You'd think that warnings would minimize the need to be rescued. But it seems we are a people who don't like to be warned, yet do like to be rescued.
I would think warning people would be a good thing. People are warned not to drive fast on icy roads, not to swim in shark infected waters, not to jump out of an airplane without a parachute ---you may follow 2 out of 3 of those, but how many other warnings do you ignore?
For a time, it may seem exciting to warn people ---it kind of makes you feel like some sort of hero ---but not if they laugh at you!! But, why would they do that? Isn't a warning, an important message that may help prevent future unpleasantries?
Our main concern should be with the validity of the warning. If I were to get the message from God, I would say it is an important message I'd want to deliver.
I ask myself, why didn't Jonah want to deliver the message? I wouldn't want them to suffer; I'd like to warn them ...why didn't he desire to? Was he picked on, laughed at, and ridiculed? We know nothing of his youth ...yet, we know what he should have done as an adult, irregardless of his past.
I have no claim to be a prophet, yet, what if I recognized signs ---inclusive of also understanding past (history) events, and the tendency of repetitiveness of our mistakes ---and when I tried talking about it, few people would listen.
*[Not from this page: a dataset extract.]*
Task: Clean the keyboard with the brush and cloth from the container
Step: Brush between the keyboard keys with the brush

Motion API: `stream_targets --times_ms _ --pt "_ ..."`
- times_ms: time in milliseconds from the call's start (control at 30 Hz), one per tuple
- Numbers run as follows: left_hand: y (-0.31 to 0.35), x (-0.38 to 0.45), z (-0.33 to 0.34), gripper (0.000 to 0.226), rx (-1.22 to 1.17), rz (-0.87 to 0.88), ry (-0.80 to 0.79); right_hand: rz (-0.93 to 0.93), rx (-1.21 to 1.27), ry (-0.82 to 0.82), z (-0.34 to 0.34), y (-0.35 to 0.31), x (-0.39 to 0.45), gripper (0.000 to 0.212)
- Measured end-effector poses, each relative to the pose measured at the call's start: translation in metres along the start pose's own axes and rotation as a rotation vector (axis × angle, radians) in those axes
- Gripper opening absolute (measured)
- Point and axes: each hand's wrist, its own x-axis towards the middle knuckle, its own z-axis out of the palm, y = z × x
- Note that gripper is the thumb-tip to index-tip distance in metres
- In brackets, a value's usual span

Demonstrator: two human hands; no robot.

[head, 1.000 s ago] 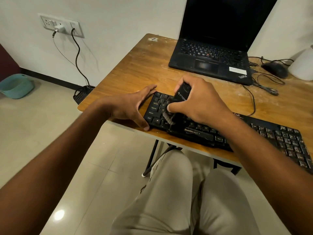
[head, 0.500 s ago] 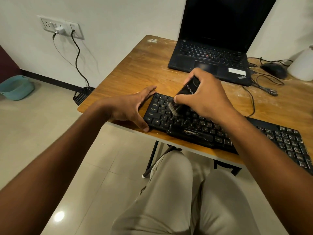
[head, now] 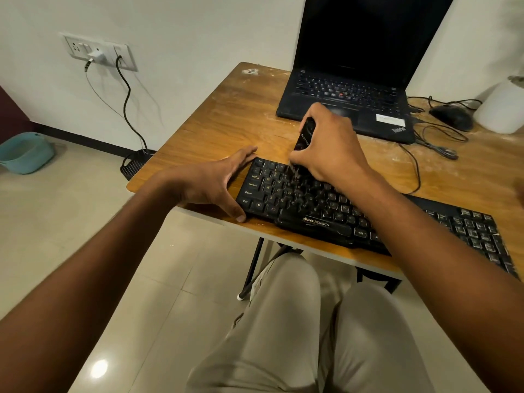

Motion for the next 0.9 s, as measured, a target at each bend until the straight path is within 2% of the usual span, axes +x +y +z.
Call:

Well, that has happened ---the second part, anyway. I still contend that I'm not a prophet, nor does it profit me much to say what I say ...but I don't say it out of counting my listeners. Many of us may feel that few people did listen ...as we re-elected someone unlike Martin Luther King Jr., who said that no man (or woman) should be judged by race or color ---only by his (her) character.
Well, how about one who is lacking in 'good' character ...and the characteristic things are used solely for a divisive purpose? Remember what the Bible says, that is, if you believe in it and have read it ---that only God is good, and all good comes from God. So, if we try to promote something the Bible clearly states as wrong ...that is not 'good'. How self-destructive is it to try to redefine 'good', and even redefine God??